In supervised learning you get labels with each dataset. e.g. images of cats and dogs and the job is to classify them. Lets say the network outputs a probability of [0.6, 0.4] while the label was [0, 1], the standard approach would be to subtract the prediction from the label / feed it in a loss function and backpropagate the error such that the weights get shifted rowards better predictions.

Policy gradients are very similar to this approach. Instead of a given Label we got some reward. If we recieved high rewards during the episode, all actions we took are seen as correct decisions.
In the case of low rewards we want to change the weights of our policy such that the bad decisions are taken less likely.

A simple criterium to seperate good from bad decisions could be to subtract the average reward from our current one. A positive number means we got more than usual, a negative number means the agent performed worse, and the value can be used as a weight, how much we want to change the policy. Lets call this number advantage (adv)

For every step of the episode our policy gives us the action probablity:
state --> policy --> probability to take an action (prob_a) e.g. [0.6, 0.4] 

Lets say we got a reward which was better than average and the taken action was [1.0, 0], than we can use this sample just like in supervised learning for backpropagation with model.train_on_batch(state, [1.0*adv, 0]) to change the parameter such that the output gets closer to our desired output.

In the case of a low reward (less than average), we want to lower the probability for the chosen action. This is implemented using model.train_on_batch(state, [1.0*adv, 0]) where adv is a negative number.

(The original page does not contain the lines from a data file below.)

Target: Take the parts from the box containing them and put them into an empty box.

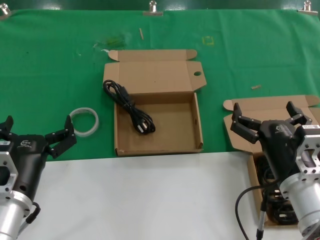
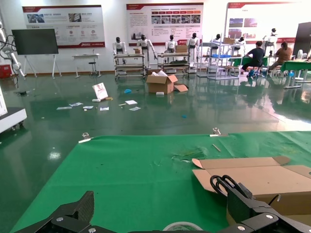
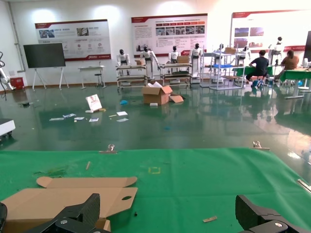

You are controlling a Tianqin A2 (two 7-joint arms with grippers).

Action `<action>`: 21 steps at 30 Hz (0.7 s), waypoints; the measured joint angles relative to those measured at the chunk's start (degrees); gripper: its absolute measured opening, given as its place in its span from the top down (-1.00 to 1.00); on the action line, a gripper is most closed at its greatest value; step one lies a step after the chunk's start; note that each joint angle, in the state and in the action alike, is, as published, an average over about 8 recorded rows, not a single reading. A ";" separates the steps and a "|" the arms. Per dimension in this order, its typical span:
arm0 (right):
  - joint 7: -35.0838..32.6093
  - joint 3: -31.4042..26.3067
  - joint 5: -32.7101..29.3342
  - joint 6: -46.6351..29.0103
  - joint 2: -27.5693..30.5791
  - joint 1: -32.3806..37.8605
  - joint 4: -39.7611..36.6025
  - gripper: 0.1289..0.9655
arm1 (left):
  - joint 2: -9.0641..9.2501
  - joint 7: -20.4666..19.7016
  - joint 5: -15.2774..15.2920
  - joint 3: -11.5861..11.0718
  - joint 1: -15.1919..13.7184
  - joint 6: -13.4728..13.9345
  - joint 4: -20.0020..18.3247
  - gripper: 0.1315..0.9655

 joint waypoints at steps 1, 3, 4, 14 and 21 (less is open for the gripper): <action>0.00 0.00 0.00 0.00 0.00 0.00 0.00 -1.00 | 0.00 0.00 0.00 0.00 0.00 0.00 0.00 -1.00; 0.00 0.00 0.00 0.00 0.00 0.00 0.00 -1.00 | 0.00 0.00 0.00 0.00 0.00 0.00 0.00 -1.00; 0.00 0.00 0.00 0.00 0.00 0.00 0.00 -1.00 | 0.00 0.00 0.00 0.00 0.00 0.00 0.00 -1.00; 0.00 0.00 0.00 0.00 0.00 0.00 0.00 -1.00 | 0.00 0.00 0.00 0.00 0.00 0.00 0.00 -1.00; 0.00 0.00 0.00 0.00 0.00 0.00 0.00 -1.00 | 0.00 0.00 0.00 0.00 0.00 0.00 0.00 -1.00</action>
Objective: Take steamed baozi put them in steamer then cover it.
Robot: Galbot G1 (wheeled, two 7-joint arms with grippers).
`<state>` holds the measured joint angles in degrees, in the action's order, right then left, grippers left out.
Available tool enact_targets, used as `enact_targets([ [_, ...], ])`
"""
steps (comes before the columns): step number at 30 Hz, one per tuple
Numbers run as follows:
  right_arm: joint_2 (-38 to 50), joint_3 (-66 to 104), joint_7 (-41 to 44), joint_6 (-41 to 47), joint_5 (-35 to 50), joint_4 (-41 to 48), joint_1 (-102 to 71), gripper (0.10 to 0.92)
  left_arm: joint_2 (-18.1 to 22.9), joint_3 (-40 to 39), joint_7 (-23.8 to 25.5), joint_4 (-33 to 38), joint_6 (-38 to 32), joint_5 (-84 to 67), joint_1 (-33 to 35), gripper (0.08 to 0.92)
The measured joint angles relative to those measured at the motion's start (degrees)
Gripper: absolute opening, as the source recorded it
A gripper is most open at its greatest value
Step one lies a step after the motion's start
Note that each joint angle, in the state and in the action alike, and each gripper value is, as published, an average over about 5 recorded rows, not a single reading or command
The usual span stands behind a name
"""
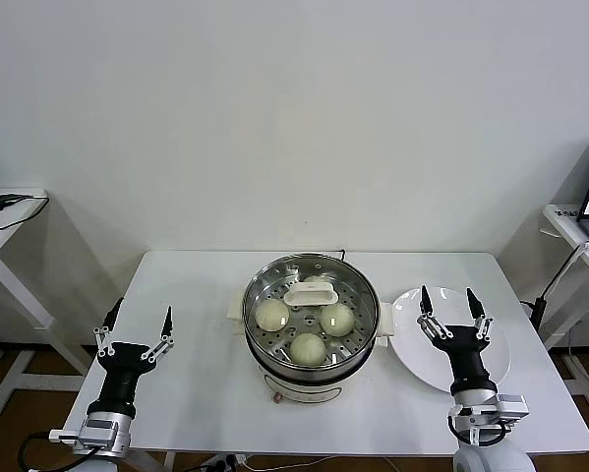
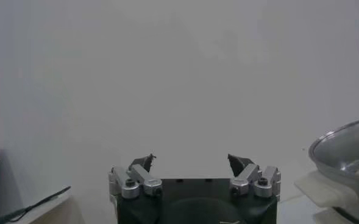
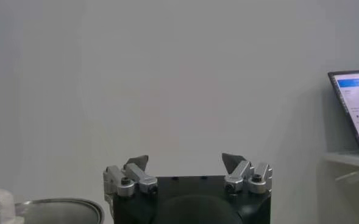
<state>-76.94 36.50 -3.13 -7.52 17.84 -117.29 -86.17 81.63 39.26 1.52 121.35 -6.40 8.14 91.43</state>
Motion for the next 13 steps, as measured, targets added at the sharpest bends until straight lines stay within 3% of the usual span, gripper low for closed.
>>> enact_targets([
  [13,0.1,-0.38,-0.16,0.88,-0.49,-0.38,-0.01,0.823,0.01,0.24,0.31,-0.43,-0.2,-0.16,0.07,0.823],
])
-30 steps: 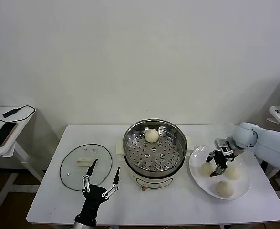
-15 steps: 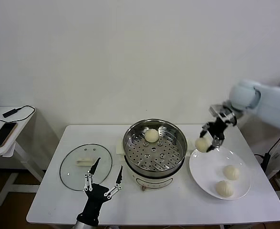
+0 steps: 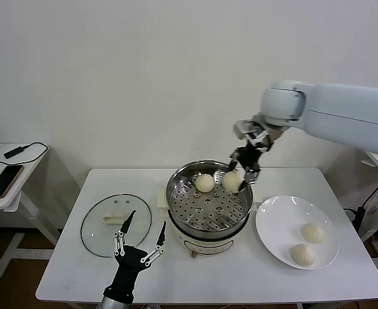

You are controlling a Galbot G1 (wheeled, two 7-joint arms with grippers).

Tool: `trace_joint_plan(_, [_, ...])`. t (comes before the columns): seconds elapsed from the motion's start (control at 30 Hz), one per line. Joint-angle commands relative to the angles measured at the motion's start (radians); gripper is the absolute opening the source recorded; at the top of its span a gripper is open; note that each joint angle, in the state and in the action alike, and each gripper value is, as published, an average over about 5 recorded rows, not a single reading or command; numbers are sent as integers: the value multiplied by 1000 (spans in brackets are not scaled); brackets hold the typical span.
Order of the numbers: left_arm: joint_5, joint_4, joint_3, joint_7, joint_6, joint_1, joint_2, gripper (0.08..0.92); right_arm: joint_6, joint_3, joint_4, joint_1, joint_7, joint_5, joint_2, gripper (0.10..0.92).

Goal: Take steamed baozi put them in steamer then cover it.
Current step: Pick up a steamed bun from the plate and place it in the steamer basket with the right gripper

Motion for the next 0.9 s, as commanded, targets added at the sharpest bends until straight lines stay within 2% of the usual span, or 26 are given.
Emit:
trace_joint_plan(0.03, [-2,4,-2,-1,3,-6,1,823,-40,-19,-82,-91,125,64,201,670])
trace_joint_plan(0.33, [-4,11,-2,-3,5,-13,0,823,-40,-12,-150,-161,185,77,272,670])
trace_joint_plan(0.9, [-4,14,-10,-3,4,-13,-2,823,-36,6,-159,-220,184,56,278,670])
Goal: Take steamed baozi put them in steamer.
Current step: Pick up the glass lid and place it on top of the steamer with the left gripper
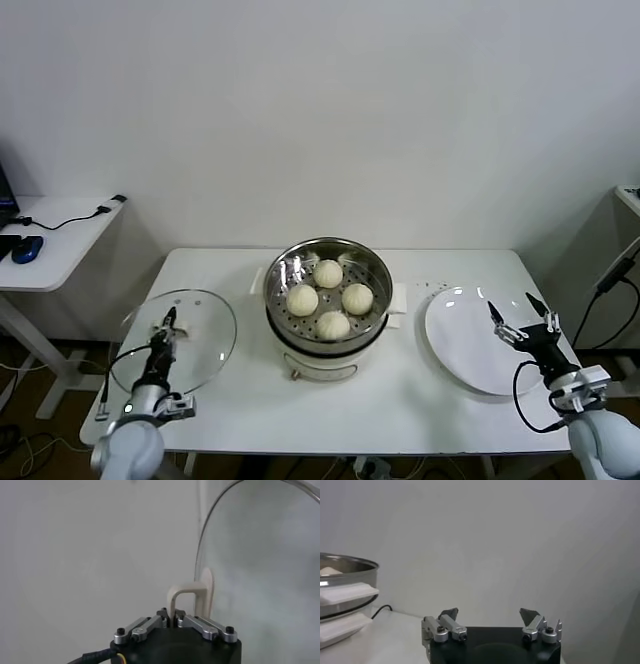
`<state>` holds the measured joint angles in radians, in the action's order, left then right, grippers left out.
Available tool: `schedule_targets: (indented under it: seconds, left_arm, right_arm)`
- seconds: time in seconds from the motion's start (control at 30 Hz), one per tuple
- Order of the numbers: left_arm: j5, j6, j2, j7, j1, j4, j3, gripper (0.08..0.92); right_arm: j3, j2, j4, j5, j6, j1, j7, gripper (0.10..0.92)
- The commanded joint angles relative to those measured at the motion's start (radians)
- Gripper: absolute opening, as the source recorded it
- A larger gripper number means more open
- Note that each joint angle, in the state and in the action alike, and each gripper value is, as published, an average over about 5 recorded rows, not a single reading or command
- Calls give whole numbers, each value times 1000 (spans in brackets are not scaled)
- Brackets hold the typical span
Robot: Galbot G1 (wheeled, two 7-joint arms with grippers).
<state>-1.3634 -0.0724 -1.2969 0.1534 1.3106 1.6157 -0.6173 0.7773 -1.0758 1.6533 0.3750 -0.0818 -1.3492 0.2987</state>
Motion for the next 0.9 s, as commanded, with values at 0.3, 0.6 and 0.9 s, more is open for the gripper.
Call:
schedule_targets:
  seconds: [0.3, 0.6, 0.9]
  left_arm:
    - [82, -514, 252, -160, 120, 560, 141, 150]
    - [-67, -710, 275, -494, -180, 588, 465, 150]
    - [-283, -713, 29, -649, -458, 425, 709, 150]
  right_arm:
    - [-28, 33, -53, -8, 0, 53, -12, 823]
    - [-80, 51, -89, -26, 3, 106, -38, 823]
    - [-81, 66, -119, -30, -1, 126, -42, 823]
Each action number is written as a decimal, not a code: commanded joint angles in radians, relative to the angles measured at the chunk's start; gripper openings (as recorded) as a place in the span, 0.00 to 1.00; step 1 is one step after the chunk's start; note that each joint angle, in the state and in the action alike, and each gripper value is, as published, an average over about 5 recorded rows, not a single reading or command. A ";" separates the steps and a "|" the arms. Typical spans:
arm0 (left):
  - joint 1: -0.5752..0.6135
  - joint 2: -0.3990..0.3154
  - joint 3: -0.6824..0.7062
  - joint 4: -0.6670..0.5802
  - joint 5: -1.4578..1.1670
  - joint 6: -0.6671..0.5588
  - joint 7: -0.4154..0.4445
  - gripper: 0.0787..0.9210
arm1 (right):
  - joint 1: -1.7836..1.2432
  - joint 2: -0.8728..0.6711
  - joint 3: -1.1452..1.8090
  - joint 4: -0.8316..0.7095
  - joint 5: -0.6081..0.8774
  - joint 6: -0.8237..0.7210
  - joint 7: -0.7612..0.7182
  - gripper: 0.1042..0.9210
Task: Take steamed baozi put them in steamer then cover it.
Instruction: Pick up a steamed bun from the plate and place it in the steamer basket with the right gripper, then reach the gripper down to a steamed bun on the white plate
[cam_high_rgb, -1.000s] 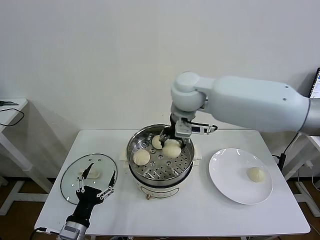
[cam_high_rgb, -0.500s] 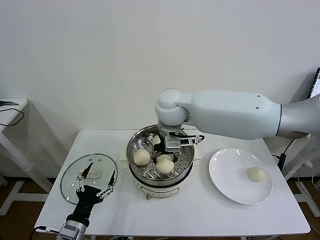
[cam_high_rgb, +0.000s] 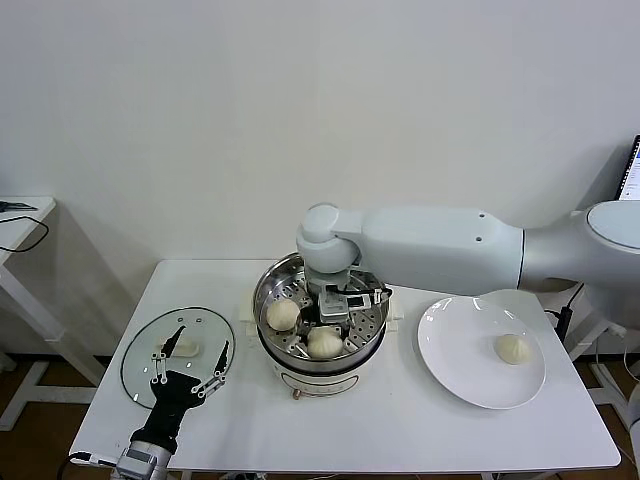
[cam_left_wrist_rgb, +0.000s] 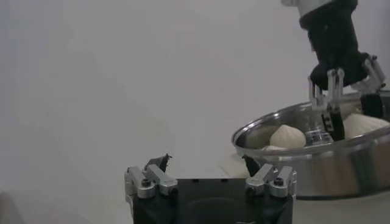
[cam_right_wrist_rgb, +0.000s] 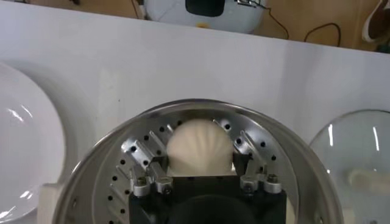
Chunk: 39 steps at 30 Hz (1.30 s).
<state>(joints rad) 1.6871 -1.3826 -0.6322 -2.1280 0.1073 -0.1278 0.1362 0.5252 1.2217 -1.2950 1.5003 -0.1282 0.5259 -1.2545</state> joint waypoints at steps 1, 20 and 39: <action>0.000 0.001 -0.002 -0.002 -0.002 0.001 -0.001 0.88 | -0.031 -0.001 0.019 -0.014 -0.032 -0.008 0.001 0.84; 0.015 -0.002 0.020 -0.031 0.013 0.000 -0.007 0.88 | 0.210 -0.571 0.065 0.069 0.244 -0.493 -0.147 0.88; 0.042 -0.006 0.038 -0.054 0.034 -0.009 -0.012 0.88 | -0.405 -0.720 0.484 -0.276 -0.009 -0.694 -0.104 0.88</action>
<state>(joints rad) 1.7271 -1.3888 -0.5970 -2.1805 0.1393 -0.1366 0.1251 0.4104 0.5915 -1.0514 1.3771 -0.0530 -0.0526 -1.3648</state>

Lets see if this simple approach already works

In [44]:
import gym
import numpy as np
from keras.models import Sequential
from keras.layers import Dense
from keras.optimizers import SGD
from collections import deque
from keras.initializers import RandomUniform
np.random.seed(3)

env_name = 'FrozenLake-v0'
#env_name = 'Taxi-v2'

env = gym.make(env_name)
state_space = env.observation_space.n
action_space = env.action_space.n

gamma = 0.999
num_games = 30000

reward_list = deque(maxlen=100)
learning_rate = 0.1

def create_model():
    model = Sequential()
    model.add(Dense(10, input_dim=state_space, activation='relu'))
    model.add(Dense(action_space, activation='softmax'))
    model.compile(loss='categorical_crossentropy', optimizer=SGD(lr=learning_rate))
    return model

def softmax(x):
    return 

model = create_model()
for game in range(num_games):
    state = env.reset()
    state = np.identity(state_space)[state:state+1] # transforms state into 1-hot-encoding
    done = False
    episode_reward = 0
    s = []
    a = []

    while(not done): 
        action_prob = model.predict(state)[0]
        action = np.random.choice(action_space, p=action_prob)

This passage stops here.